MATERIAL PROVIDED: Begin

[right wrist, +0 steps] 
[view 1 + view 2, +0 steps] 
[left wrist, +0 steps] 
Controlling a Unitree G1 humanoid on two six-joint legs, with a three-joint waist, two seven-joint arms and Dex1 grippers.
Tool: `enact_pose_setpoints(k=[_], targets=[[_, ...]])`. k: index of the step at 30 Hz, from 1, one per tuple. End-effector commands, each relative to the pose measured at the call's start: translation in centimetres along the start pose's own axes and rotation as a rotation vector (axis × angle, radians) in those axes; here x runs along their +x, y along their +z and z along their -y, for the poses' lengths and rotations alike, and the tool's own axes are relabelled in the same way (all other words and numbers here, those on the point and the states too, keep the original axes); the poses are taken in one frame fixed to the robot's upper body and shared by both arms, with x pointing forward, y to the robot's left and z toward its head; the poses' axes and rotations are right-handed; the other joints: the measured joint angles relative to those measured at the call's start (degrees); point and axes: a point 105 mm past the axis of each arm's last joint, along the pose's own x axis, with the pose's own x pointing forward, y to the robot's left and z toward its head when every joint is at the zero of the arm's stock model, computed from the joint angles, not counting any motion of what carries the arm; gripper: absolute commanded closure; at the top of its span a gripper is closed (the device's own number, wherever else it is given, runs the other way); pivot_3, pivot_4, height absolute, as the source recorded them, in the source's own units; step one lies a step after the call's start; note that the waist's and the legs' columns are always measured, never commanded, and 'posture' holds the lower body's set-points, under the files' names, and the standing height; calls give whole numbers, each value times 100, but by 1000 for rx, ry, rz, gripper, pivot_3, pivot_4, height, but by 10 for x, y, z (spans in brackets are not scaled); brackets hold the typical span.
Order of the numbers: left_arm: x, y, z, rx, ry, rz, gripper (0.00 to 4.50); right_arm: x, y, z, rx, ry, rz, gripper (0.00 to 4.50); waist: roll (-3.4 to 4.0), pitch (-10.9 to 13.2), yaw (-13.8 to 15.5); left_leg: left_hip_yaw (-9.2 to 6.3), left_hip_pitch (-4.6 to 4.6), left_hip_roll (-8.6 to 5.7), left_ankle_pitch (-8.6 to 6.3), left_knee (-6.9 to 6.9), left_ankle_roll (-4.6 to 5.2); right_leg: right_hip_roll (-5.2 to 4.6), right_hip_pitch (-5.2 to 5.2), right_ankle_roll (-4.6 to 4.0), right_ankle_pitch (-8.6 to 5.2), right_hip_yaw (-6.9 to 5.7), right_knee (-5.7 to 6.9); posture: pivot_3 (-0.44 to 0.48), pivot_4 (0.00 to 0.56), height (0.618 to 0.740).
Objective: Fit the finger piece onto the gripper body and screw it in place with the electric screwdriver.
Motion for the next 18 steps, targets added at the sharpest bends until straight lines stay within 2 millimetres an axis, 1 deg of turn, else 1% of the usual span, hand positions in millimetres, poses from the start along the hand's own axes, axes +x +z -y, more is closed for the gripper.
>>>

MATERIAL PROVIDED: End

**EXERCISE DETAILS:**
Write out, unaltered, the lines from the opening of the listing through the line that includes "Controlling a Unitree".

**RESPONSE BELOW:**
[right wrist, +0 steps] 
[view 1 + view 2, +0 steps] 
[left wrist, +0 steps] 
Controlling a Unitree G1 humanoid on two six-joint legs, with a three-joint waist, two seven-joint arms and Dex1 grippers.

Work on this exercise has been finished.